_Task requirements_.
Pick out each line of the records in which the word "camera" appears.

*** Begin section ***

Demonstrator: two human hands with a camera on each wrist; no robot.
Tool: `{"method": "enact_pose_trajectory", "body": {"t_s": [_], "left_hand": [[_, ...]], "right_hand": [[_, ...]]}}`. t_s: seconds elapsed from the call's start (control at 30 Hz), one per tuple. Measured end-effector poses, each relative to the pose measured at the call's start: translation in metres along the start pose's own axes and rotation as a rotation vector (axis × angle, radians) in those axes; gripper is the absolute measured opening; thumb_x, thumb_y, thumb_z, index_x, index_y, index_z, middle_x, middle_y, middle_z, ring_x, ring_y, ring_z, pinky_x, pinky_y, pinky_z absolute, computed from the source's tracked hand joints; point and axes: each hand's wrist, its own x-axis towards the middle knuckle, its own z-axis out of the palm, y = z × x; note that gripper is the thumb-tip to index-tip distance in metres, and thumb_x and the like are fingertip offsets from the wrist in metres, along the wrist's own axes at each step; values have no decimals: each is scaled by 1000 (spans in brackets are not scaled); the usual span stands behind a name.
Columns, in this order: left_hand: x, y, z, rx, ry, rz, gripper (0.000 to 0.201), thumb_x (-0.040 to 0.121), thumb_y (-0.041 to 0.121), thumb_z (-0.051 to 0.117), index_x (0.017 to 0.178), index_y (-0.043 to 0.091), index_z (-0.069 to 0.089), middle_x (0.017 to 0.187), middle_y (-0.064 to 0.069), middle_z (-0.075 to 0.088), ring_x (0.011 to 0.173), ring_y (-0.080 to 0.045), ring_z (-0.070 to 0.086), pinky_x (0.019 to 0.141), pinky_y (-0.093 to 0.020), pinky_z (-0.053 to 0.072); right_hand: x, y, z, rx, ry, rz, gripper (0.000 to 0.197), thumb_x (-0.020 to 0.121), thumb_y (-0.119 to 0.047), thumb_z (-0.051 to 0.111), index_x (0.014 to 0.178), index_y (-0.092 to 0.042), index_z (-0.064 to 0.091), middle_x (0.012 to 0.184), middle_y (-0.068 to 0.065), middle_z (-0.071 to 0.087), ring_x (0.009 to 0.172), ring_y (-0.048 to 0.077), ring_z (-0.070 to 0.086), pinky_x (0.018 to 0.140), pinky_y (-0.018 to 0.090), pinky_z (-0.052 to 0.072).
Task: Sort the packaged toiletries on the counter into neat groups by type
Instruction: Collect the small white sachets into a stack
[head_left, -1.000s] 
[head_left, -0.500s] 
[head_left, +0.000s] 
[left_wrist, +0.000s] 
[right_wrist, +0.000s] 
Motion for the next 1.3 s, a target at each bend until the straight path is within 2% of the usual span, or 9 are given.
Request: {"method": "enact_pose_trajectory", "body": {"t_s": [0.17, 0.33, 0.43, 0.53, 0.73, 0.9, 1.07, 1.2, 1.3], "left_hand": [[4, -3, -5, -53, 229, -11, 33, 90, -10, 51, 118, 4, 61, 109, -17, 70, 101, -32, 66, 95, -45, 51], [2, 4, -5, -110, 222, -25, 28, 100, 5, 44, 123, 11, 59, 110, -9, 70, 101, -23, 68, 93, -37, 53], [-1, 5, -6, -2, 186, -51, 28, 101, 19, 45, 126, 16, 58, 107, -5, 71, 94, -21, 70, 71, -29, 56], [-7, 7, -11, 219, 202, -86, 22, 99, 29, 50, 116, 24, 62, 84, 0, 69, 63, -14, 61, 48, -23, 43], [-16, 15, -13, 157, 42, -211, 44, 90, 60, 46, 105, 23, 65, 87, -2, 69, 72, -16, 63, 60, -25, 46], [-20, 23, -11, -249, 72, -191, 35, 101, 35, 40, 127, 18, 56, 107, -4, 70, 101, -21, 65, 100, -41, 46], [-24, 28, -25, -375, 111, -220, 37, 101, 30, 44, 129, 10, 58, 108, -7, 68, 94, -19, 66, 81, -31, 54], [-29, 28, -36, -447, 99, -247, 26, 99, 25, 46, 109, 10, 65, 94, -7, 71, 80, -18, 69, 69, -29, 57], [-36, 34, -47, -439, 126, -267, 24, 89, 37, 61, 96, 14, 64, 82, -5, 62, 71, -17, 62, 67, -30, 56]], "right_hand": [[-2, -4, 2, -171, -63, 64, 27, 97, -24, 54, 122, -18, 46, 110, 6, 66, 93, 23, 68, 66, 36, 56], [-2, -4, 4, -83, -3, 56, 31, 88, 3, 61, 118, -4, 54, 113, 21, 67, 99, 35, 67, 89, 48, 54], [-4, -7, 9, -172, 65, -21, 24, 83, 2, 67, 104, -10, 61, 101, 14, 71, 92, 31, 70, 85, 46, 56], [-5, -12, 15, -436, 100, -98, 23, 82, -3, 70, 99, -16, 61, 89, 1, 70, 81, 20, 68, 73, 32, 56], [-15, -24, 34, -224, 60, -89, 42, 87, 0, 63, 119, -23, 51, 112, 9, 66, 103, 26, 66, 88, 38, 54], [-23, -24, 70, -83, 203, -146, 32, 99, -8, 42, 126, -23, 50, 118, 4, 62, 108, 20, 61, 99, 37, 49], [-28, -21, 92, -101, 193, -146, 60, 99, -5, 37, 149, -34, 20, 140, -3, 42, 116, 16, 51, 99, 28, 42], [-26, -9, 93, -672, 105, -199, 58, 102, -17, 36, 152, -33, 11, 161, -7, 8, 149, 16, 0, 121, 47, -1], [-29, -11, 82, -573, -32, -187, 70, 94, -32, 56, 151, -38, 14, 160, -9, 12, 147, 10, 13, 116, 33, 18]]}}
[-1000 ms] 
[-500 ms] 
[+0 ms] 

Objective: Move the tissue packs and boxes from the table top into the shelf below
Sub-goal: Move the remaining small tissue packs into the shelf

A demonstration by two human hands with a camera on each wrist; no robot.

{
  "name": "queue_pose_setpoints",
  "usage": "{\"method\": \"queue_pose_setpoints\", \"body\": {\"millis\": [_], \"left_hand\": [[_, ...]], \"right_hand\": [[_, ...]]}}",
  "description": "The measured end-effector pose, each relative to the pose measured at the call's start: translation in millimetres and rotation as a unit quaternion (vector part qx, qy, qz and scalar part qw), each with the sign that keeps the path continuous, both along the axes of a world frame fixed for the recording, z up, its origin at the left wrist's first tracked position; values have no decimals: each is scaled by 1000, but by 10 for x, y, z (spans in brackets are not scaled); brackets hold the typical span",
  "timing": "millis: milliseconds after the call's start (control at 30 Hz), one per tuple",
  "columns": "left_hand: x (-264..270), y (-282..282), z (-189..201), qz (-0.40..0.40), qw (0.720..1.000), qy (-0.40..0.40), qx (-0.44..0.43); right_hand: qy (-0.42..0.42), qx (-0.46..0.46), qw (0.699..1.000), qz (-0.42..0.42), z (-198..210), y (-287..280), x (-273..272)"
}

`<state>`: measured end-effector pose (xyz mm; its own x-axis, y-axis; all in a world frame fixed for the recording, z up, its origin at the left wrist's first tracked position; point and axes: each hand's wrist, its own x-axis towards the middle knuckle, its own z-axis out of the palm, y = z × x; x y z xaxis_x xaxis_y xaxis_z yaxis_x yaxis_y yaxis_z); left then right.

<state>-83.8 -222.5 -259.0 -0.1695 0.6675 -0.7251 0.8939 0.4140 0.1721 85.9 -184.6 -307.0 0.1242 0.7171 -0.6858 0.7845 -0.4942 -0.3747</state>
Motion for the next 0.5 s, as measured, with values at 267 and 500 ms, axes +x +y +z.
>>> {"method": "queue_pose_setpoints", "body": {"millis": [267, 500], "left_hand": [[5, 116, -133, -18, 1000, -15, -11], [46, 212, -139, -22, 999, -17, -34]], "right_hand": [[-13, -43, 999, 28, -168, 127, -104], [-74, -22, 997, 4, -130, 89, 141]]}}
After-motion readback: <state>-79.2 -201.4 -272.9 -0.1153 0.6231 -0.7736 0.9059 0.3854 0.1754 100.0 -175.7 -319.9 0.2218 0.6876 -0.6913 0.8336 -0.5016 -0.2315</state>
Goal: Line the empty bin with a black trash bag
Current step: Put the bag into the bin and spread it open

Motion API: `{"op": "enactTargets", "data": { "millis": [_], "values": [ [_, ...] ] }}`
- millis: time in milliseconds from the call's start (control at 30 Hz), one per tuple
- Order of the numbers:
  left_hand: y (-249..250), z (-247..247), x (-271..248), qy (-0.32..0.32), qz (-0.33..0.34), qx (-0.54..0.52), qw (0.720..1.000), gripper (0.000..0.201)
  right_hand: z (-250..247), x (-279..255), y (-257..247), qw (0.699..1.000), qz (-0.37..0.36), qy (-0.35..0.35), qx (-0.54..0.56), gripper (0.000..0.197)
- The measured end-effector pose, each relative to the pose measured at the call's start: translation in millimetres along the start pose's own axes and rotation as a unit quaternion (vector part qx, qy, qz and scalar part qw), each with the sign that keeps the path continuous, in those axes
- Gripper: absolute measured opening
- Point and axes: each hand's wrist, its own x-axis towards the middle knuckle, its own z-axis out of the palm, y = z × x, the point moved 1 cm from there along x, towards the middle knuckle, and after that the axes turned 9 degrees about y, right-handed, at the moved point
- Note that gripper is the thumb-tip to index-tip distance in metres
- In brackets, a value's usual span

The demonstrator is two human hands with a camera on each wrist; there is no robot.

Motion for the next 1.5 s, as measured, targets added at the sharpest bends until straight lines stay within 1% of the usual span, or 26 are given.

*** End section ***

_Result for this task_.
Demonstrator: two human hands with a camera on each wrist; no robot.
A demonstration by two human hands with a camera on each wrist; no robot.
The demonstrator is two human hands with a camera on each wrist; there is no robot.

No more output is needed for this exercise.